Matt had been looking to open his own spot, and when the three-storey Bree Street building, where Grub & Vine is now housed, presented itself in 2018, he knew the time was ripe. Since then, this bistro has become one of the most loved, smart-foodie destinations in the city.
Grub & Vine actually consists of three experiences: the bistro; the adjacent Green Room – which hosts dinner spillovers, private events and the ever-popular weekly Vine Nights at Grub & Vine; and the upstairs Chef’s Studio, a fully equipped demonstration and interactive training facility where weekly cooking classes take place.
Stylish and smart
Together with local design maven Monya Eastman, Matt has created a space that befits the elegance and quirks that pepper Grub & Vine’s menu. A juicy teal wall painted halfway creates the impression of the kind of dado rail you’d find in a private members’ club, while framed copper plates of birdlife fill the walls, and a plethora of plants create a living and moveable visual feast.
It’s an avid Instagrammer’s haven, and I’m not ashamed to admit I snapped plenty of pics for this very reason. This compelling scene is offset with a perfectly worn, scruffy-ish floor – just the kind of unpredictable detail Matt loves. “People want to be surprised on every level, from the décor and ambience to the food. It’s what I’m passionate about; it’s why we change the food and wine menu as often as possible,” he says.
Grub & Vine reviews all point to one thing: diners can expect bistro fare conceptualised and served with the utmost care. It’s simplicity that belies an enormous amount of thought, what Matt likes to downplay as “no-nonsense food”, but really it is supremely sophisticated in its simplicity.
Think heritage tomatoes served ceviche-style with the creamiest, dreamiest burrata and teeny just-picked baby figs for starters, followed by perfectly pan-roasted West Coast hake, served on a silky sweetcorn, white bean and mussel velouté (which Matt says he has tried to shift off the menu but regulars’ protests were too loud).

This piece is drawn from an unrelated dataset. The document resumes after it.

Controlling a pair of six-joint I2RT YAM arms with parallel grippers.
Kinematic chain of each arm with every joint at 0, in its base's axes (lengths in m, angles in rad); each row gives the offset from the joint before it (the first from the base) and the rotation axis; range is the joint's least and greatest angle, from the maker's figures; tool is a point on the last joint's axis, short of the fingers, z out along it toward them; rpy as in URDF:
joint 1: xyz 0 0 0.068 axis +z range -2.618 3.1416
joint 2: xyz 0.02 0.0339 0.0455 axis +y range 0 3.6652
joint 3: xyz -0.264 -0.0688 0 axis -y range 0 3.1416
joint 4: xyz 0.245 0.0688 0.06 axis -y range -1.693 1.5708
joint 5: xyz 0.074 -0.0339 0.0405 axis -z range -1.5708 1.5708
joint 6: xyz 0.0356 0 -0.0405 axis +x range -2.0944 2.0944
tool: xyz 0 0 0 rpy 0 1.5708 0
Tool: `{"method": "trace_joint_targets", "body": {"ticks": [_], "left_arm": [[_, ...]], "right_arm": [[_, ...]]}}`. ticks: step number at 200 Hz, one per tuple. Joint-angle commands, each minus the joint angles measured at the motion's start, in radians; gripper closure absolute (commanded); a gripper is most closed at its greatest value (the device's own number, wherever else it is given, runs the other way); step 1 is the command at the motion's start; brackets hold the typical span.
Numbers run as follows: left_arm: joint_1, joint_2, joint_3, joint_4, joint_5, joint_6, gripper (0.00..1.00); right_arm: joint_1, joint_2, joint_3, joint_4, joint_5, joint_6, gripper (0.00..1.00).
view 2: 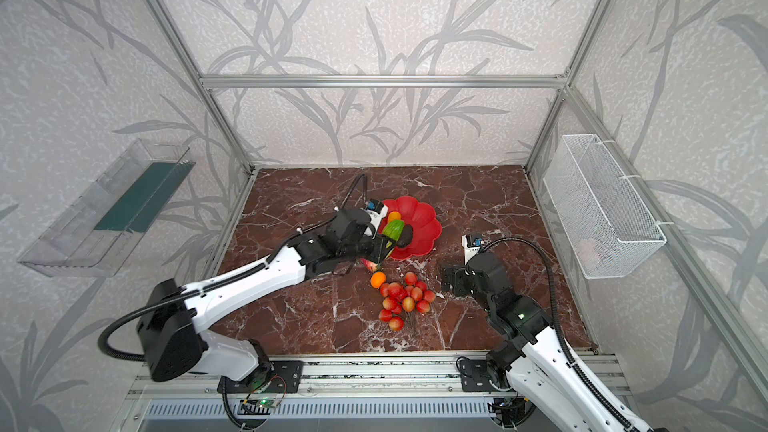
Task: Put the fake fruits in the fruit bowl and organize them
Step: 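Carry the cucumber into the red bowl beside the avocado and release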
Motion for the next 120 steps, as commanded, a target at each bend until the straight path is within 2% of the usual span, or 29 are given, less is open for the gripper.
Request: {"method": "trace_joint_targets", "body": {"ticks": [1,17,43,93,104,120], "left_arm": [[0.000,0.149,0.128,-0.011,0.067,0.107,0.62],[0.000,0.272,0.244,-0.041,0.096,0.128,0.62],[0.006,0.436,0.384,-0.056,0.081,0.119,0.63],[0.044,0.625,0.531,-0.063,0.097,0.059,0.62],[0.044,0.645,0.541,-0.066,0.094,0.057,0.59],[0.046,0.665,0.557,-0.082,0.083,0.057,0.48]], "right_arm": [[-0.004,-0.061,-0.002,-0.058,0.024,0.017,0.01],[-0.004,-0.096,-0.008,-0.088,0.026,0.021,0.01],[-0.004,-0.131,0.003,-0.136,0.025,0.026,0.01],[-0.005,-0.146,0.019,-0.153,0.012,0.020,0.01],[-0.004,-0.138,0.020,-0.148,0.008,0.019,0.01],[-0.003,-0.124,0.019,-0.132,0.008,0.016,0.01]]}}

Another main worth a mention is the thoroughly moreish bowl of yellowfin tuna tartare, served with cubed watermelon and cucumber and topped with sweet potato crisps. The soft cubes of tuna combined with the crispy crunch of melon and cucumber, bring a flavour fest of note to the party.

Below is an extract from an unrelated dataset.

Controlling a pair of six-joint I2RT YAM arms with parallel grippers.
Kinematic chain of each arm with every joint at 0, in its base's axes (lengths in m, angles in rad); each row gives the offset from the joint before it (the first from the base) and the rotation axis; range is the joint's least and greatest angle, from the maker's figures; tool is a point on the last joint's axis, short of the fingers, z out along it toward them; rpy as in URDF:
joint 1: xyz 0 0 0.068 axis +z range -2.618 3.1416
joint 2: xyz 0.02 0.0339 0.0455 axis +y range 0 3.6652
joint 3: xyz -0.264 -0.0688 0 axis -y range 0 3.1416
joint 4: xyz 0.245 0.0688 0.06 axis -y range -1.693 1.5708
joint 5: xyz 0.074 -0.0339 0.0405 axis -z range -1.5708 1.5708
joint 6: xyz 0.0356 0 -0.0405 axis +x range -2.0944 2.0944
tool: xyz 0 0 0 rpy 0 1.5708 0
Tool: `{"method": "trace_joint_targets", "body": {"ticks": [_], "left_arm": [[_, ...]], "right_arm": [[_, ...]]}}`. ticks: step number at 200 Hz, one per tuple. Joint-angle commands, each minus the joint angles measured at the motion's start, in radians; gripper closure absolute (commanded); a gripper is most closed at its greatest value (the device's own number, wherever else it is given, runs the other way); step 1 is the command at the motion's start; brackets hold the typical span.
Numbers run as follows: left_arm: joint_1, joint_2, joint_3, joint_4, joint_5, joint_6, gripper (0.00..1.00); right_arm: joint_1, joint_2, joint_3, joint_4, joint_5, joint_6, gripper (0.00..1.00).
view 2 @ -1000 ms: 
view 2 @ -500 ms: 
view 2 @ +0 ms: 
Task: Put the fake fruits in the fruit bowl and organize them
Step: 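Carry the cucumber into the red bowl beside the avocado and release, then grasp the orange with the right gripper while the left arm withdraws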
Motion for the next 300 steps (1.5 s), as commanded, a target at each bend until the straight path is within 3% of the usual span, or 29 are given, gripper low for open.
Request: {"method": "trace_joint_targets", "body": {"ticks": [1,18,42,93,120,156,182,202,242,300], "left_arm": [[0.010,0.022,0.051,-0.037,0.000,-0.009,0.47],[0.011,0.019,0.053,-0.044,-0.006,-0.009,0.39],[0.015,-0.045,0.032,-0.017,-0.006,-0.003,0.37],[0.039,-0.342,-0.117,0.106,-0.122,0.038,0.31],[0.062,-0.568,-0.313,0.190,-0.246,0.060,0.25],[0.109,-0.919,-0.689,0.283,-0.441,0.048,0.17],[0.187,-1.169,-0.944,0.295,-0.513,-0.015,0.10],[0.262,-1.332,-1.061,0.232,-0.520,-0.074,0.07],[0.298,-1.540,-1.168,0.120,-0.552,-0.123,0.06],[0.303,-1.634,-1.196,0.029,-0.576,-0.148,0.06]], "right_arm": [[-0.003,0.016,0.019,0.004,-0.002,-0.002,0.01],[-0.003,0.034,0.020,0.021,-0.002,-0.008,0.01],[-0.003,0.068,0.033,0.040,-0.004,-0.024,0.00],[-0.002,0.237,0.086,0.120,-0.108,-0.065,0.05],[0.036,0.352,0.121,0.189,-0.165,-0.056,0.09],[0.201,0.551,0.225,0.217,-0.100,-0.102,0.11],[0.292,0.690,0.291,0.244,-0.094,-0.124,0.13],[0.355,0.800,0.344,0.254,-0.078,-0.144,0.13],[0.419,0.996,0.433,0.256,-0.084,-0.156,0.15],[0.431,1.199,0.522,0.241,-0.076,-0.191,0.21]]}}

While we opted for a half-glass of Colmant Brut Reserve MCC to sip on during our lunch, the winelist is equally interesting. Matt is mad about maverick South African wine producers and, since his passion lies in emulating the perfectly simple fare one finds in out-of-the-way French bistros, so his winelist is also sprinkled with small-label French offerings that change as the menu does.
The dessert menu sees Matt’s leanings towards French classics, where simplicity is king, come to the fore. His Tarte au Citron with a scoop of raspberry yoghurt literally sings – it was the perfect finale to what was, for me, an unforgettable meal.
I opted to go for a lunchtime experience, an altogether quieter affair, and serendipitously so, as it allowed my cousin (who lives in Zurich and lives for food adventures while back in SA for the holidays) and I to linger longer, dig into each other’s plates and snap images for our Instagram grids to our hearts’ content.
In fact, she loved the experience so much, she went back again for dinner that same night. Testament certainly to a special chef’s inordinate attention to detail and providing the wow factor with every morsel he makes.